**PROVIDED ENTRIES:**
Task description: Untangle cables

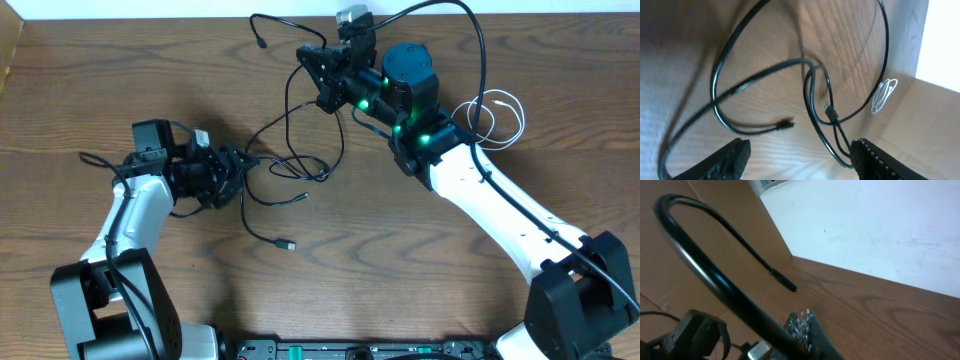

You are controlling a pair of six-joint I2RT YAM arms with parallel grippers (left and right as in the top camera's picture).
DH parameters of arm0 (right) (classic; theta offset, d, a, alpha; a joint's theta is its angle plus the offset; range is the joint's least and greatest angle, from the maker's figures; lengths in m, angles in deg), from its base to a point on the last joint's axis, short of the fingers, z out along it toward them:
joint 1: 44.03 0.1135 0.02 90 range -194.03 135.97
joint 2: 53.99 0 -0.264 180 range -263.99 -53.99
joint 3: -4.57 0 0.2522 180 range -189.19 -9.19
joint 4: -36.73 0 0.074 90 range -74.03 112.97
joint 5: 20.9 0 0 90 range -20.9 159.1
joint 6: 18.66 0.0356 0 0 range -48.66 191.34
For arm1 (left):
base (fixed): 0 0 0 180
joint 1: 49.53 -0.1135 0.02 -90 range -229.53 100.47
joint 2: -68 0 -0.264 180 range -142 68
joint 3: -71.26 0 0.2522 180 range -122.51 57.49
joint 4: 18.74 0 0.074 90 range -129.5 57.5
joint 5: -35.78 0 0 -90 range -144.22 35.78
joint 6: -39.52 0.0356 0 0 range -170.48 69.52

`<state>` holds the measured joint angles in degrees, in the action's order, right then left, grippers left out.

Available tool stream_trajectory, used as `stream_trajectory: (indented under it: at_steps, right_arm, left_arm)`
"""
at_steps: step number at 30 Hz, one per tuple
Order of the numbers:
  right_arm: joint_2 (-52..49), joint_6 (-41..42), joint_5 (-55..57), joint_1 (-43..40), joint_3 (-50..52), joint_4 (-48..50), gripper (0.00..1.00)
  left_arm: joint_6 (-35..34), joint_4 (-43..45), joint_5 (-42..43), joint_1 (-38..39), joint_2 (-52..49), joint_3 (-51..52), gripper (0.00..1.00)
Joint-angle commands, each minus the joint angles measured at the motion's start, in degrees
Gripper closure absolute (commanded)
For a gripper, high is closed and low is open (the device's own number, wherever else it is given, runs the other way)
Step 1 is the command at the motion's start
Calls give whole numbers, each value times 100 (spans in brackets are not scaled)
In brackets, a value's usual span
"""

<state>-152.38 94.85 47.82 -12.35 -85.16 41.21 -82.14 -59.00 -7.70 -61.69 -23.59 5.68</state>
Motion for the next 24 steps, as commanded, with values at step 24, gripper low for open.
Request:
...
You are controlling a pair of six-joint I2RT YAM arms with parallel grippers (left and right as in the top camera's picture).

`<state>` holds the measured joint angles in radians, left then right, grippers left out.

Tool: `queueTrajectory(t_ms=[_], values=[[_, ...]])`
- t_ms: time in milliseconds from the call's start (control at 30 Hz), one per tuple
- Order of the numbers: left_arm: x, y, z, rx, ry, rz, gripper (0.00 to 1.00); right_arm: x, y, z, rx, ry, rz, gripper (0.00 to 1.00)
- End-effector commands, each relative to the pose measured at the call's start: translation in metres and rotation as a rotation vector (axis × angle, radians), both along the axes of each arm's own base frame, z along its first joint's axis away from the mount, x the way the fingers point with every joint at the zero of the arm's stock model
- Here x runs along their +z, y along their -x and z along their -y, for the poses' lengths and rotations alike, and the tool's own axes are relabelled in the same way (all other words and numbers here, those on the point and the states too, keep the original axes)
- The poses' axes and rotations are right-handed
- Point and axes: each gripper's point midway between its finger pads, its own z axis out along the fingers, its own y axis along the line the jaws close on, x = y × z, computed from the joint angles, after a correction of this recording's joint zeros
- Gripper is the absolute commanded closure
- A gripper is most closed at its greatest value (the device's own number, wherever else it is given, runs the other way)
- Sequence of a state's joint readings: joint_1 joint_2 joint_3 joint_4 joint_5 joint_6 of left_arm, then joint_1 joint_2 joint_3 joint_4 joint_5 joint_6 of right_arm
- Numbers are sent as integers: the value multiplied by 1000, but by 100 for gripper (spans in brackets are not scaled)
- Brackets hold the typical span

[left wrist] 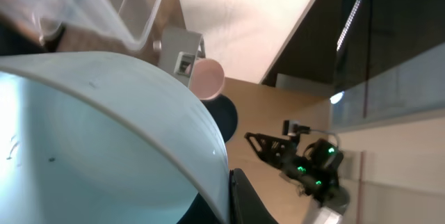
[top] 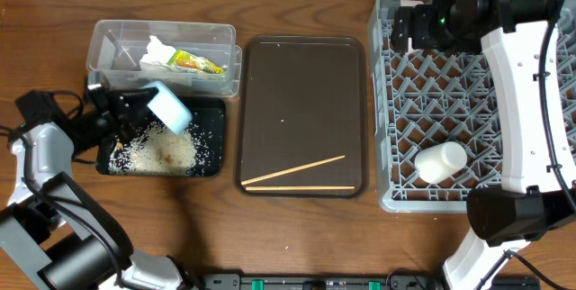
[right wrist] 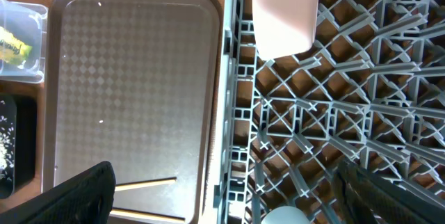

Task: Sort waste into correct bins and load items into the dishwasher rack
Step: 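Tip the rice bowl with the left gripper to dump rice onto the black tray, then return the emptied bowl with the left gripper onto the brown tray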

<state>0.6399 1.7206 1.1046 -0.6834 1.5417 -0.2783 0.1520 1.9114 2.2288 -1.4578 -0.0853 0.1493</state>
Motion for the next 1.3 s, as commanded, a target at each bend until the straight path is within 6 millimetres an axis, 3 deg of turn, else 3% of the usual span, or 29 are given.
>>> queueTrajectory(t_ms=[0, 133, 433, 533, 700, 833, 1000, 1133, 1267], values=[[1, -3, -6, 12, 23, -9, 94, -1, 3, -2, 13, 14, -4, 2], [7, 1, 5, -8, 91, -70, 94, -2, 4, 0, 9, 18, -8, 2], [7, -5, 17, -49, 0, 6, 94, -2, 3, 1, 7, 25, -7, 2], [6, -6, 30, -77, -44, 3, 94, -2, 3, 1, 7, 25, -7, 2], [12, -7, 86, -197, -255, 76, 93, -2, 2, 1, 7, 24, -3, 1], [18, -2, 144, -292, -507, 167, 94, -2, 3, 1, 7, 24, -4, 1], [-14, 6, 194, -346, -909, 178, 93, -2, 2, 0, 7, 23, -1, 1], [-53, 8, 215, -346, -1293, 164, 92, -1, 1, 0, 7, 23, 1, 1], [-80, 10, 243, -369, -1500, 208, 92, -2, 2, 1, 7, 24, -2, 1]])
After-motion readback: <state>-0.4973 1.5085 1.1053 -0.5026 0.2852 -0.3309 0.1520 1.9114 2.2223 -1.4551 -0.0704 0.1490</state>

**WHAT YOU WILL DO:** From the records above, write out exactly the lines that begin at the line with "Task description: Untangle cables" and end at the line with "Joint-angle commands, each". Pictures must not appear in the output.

**SOLUTION:**
Task description: Untangle cables


You are controlling a pair of six-joint I2RT YAM arms with parallel grippers (left and right as in the top camera's picture).
DH parameters of arm0 (right) (classic; theta offset, d, a, alpha; a joint's theta is its angle plus the offset; range is the joint's least and greatest angle, from the maker's figures; lengths in m, angles in deg), from its base to a point on the last joint's axis, short of the fingers, z out along it toward them:
joint 1: 44.03 0.1135 0.02 90 range -194.03 135.97
joint 2: 53.99 0 -0.264 180 range -263.99 -53.99
joint 3: -4.57 0 0.2522 180 range -189.19 -9.19
joint 4: -36.73 0 0.074 90 range -74.03 112.97
joint 5: 20.9 0 0 90 range -20.9 159.1
joint 6: 18.66 0.0356 0 0 range -48.66 191.34
For arm1 (left):
base (fixed): 0 0 0 180
joint 1: 49.53 -0.1135 0.02 -90 range -229.53 100.47
joint 2: -68 0 -0.264 180 range -142 68
joint 3: -71.26 0 0.2522 180 range -122.51 57.49
joint 4: 18.74 0 0.074 90 range -129.5 57.5
joint 5: -35.78 0 0 -90 range -144.22 35.78
joint 6: -39.52 0.0356 0 0 range -170.48 69.52

`<state>` holds the measured joint angles in degrees, in the action's order, right then left, grippers left out.

Available tool stream_trajectory, used as `stream_trajectory: (indented under it: at_steps, right_arm, left_arm)`
"""
at_steps: step number at 30 Hz, one per tuple
Order of the numbers:
  right_arm: joint_2 (-52..49), joint_6 (-41..42), joint_5 (-55..57), joint_1 (-43..40), joint_3 (-50..52), joint_4 (-48..50), gripper (0.00..1.00)
  left_arm: joint_6 (-35..34), joint_4 (-43..45), joint_5 (-42..43), joint_1 (-38..39), joint_2 (-52..49), joint_3 (-51..52), gripper (0.00..1.00)
Joint-angle commands, each minus the joint angles measured at the motion's start, in degrees

That completes the response to the exercise.